Jamie Dixon
Jamie Dixon

Reputation: 4292

Splitting a Seq of Strings Of Variable Length in F#

I am using a .fasta file in F#. When I read it from disk, it is a sequence of strings. Each observation is usually 4-5 strings in length: 1st string is the title, then 2-4 strings of amino acids, and then 1 string of space. For example:

let filePath = @"/Users/XXX/sample_database.fasta"
let fileContents = File.ReadLines(filePath)
fileContents |> Seq.iter(fun x -> printfn  "%s" x)

yields:

enter image description here

I am looking for a way to split each observation into its own collection using the OOB high order functions in F#. I do not want to use any mutable variables or for..each syntax. I thought Seq.chunkBySize would work -> but the size varies. Is there a Seq.chunkByCharacter?

Upvotes: 0

Views: 277

Answers (4)

kaefer
kaefer

Reputation: 5741

To illustrate Fyodor's point about contained mutability, here's an example that is mutable as can be while still somewhat reasonable. The outer functional layer is a sequence expression, a common pattern demonstrated by Seq.scan in the F# source.

let chooseFoldSplit
        folding (state : 'State)
            (source : seq<'T>) : seq<'U[]> = seq {
    let sref, zs = ref state, ResizeArray()
    use ie = source.GetEnumerator()
    while ie.MoveNext() do
        let newState, uopt = folding !sref ie.Current
        if newState <> !sref then
            yield zs.ToArray()
            zs.Clear()
        sref := newState
        match uopt with
        | None -> ()
        | Some u -> zs.Add u
    if zs.Count > 0 then
        yield zs.ToArray() }
// val chooseFoldSplit :
//   folding:('State -> 'T -> 'State * 'U option) ->
//     state:'State -> source:seq<'T> -> seq<'U []> when 'State : equality

There is mutability of a ref cell (equivalent to a mutable variable) and there is a mutable data structure; an alias for System.Collection.Generic.List<'T>, which allows appending at O(1) cost.

The folding function's signature 'State -> 'T -> 'State * 'U option is reminiscent of the folder of fold, except that it causes the result sequence to be split when its state changes. And it also spawns an option that denotes the next member for the current group (or not).

It would work fine without the conversion to a persistent array, as long as you iterate the resulting sequence lazily and only exactly once.
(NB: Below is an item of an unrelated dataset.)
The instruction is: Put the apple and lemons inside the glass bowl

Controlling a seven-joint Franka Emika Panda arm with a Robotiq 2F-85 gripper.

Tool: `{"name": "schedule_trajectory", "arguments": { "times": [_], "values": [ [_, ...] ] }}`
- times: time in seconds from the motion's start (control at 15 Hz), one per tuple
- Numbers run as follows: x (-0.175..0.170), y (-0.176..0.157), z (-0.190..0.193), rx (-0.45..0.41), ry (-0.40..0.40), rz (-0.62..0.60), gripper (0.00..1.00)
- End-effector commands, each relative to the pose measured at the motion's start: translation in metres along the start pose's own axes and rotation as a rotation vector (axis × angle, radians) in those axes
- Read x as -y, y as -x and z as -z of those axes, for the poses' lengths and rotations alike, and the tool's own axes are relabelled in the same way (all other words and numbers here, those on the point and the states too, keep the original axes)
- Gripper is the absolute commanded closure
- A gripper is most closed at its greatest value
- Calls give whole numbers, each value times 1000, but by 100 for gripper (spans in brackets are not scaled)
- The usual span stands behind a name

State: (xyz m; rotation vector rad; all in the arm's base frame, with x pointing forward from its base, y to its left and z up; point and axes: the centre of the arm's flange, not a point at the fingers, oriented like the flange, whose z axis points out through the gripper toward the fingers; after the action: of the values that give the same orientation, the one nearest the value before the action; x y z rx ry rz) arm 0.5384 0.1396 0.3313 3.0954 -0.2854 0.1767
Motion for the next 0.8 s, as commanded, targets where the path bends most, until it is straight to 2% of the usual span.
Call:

Therefore we need to isolate the contents of the ResizeArrayfrom the outside world.

The simplest folding for your use case is negation of a boolean, but you could leverage it for more complex tasks like numbering your records:

[| "foo"; "1"; "2"; ""; "bar"; "4"; "5"; "6"; "7"; ""; "baz"; "8"; "" |]
|> chooseFoldSplit (fun b t ->
    if t = "" then not b, None else b, Some t ) false
|> Seq.map (fun a ->
    if a.Length > 1 then
        { Description = a.[0]; Sequence = String.concat "" a.[1..] }
    else failwith "Format error" )
// val it : seq<FastaEntry> =
//   seq [{Description = "foo";
//         Sequence = "12";}; {Description = "bar";
//                             Sequence = "4567";}; {Description = "baz";
//                                                   Sequence = "8";}]

Upvotes: 1

David Raab
David Raab

Reputation: 4488

You also can use Regular Expression for these kind of stuff. Here is a solution that uses a regular expression to extract a whole Fasta Block at once.

type FastaEntry = {
    Description: string
    Sequence:    string
}

let fastaRegexStr = 
    @"
    ^>                  # Line Starting with >
      (.*)                 # Capture into $1
    \r?\n               # End-of-Line
    (                   # Capturing in $2
        (?:                   
            ^           # A Line ...
              [A-Z]+       # .. containing A-Z
            \*? \r?\n   # Optional(*) followed by End-of-Line
        )+              # ^ Multiple of those lines
    )
    (?:
        (?: ^ [ \t\v\f]* \r?\n )  # Match an empty (whitespace) line ..
        |                         # or
        \z                        # End-of-String
    )
    "

(* Regex for matching one Fasta Block *)
let fasta = Regex(fastaRegexStr, RegexOptions.IgnorePatternWhitespace ||| RegexOptions.Multiline)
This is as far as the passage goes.